═══ RECORDS SUPPLIED ═══

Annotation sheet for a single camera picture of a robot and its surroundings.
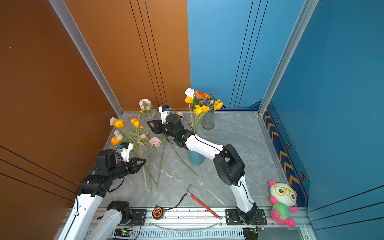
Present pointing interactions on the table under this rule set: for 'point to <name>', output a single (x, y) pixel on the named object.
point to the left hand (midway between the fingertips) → (145, 159)
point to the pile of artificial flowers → (145, 146)
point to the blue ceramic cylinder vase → (195, 158)
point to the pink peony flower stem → (145, 106)
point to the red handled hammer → (194, 197)
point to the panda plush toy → (283, 197)
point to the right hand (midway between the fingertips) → (148, 122)
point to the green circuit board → (123, 232)
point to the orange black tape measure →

═══

### AIM OF THE EXERCISE
Copy nothing but the lines from the top of the data down to the line containing "point to the blue", and leave the pictures out.

### EXPECTED ANSWER
Annotation sheet for a single camera picture of a robot and its surroundings.
Present pointing interactions on the table under this rule set: for 'point to <name>', output a single (x, y) pixel on the named object.
point to the left hand (midway between the fingertips) → (145, 159)
point to the pile of artificial flowers → (145, 146)
point to the blue ceramic cylinder vase → (195, 158)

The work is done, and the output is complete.